一股氣味
第三天,巨花魔芋的佛焰苞開始向外展開,溫室裡的氣味也變得明顯。一項持續四天的觀測隨之加密:開花前每天取得兩個空氣樣本,佛焰苞打開後,取樣間隔縮短到約兩小時。研究者一次次從肉穗附近取走空氣,花序則繼續散出無須先看圖表便能察覺的惡臭。離開儀器的名稱,人們大概只會把那裡說成一股氣味。
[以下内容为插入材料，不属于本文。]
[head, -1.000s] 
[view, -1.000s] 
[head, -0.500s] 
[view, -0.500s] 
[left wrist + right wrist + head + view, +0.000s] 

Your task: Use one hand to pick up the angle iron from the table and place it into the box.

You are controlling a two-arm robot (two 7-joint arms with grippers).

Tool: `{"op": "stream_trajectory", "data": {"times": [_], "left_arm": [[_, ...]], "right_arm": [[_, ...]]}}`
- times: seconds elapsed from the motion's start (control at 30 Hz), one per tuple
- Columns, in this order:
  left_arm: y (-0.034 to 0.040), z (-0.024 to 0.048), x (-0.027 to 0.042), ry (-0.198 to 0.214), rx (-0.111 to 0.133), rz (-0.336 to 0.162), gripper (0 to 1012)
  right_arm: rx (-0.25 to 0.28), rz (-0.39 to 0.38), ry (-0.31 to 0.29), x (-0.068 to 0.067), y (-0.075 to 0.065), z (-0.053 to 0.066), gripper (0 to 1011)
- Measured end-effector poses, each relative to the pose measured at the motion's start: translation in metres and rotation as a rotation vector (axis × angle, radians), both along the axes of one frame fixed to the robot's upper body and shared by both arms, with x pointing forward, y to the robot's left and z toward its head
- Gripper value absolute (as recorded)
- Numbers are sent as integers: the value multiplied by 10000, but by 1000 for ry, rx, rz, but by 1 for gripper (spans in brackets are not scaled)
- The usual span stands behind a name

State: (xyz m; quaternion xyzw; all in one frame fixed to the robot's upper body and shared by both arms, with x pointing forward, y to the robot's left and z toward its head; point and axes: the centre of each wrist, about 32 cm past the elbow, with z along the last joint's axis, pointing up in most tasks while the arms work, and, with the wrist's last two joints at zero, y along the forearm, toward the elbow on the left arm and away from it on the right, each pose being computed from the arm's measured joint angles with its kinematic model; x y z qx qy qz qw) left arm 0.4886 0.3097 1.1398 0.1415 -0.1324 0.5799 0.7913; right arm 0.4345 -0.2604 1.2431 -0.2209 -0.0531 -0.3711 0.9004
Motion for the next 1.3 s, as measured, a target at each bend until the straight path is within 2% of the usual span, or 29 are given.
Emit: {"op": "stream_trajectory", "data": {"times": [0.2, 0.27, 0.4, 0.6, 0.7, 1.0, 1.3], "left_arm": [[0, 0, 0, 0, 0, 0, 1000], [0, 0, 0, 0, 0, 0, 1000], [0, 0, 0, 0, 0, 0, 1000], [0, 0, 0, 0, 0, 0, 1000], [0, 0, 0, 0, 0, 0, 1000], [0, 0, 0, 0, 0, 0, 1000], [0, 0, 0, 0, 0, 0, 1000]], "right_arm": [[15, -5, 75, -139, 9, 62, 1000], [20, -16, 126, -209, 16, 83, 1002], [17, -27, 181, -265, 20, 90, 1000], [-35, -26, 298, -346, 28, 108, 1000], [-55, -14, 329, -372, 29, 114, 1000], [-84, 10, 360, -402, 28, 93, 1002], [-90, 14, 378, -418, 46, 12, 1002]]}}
這個說法沒有錯,卻很容易誘使下一句話走得太遠:既然聞見的是一股,構成它的東西是否也應當一同變濃或轉淡?
部分含硫化合物和醛在樣本中驟然減少,稍後又升高。沿著數值往下寫,似乎可以說那股臭氣先淡了。可是這項研究測的是空氣中若干揮發物,並沒有讓人守在花旁,隨每次取樣連續評定整股氣味的強弱。數值的下降因此只能說明這些成分變少,不能替當時的鼻子補上一段感受。相鄰階段裡,多數醇類與烴類的強度又在增加。它們也沒有給文章一條方便的後路:增加不等於整股臭氣變濃,更不能說它們接過了含硫化合物與醛留下的位置。混合氣味研究裡,成分有時仍可辨認,有時會彼此遮蔽,也可能合成一種單獨聞任何成分都沒有的新氣味品質。濃度表沒有把這些知覺關係一併交出來。嗅覺也不是一把貼在試管旁的直尺:濃度增加一倍,不會保證感受也增加一倍;一種物質在很低的濃度下可能已經鮮明,另一種即使數值上升,也可能藏在混合物中。各類物質的閾值不同,彼此相遇以後還會改變對方的顯眼程度。即使一列數字下降、另一列上升,也不存在一種不經嗅聞便能完成的加減法。
這並不把「一股氣味」降成粗糙的錯覺。近處的惡臭是一種真實經驗,化學分析中的多條變化也是真實測量;麻煩只發生在其中一方被擅自拿去替另一方續寫。若硬把兩組數值翻譯成先淡後濃,得到的不是現場,而是替現場配好的旁白。我們能複述哪些成分下降、回升或增加,卻不能借這些數值重演某一刻聞起來究竟怎樣。取樣期間,溫室人員曾在佛焰苞底部開出一個小窗口,用於人工授粉。開窗與揮發物驟變緊挨著發生,研究沒有確認前者造成了後者。佛焰苞圍著高起的肉穗張開,濃重的臭氣漫在整株花序周圍。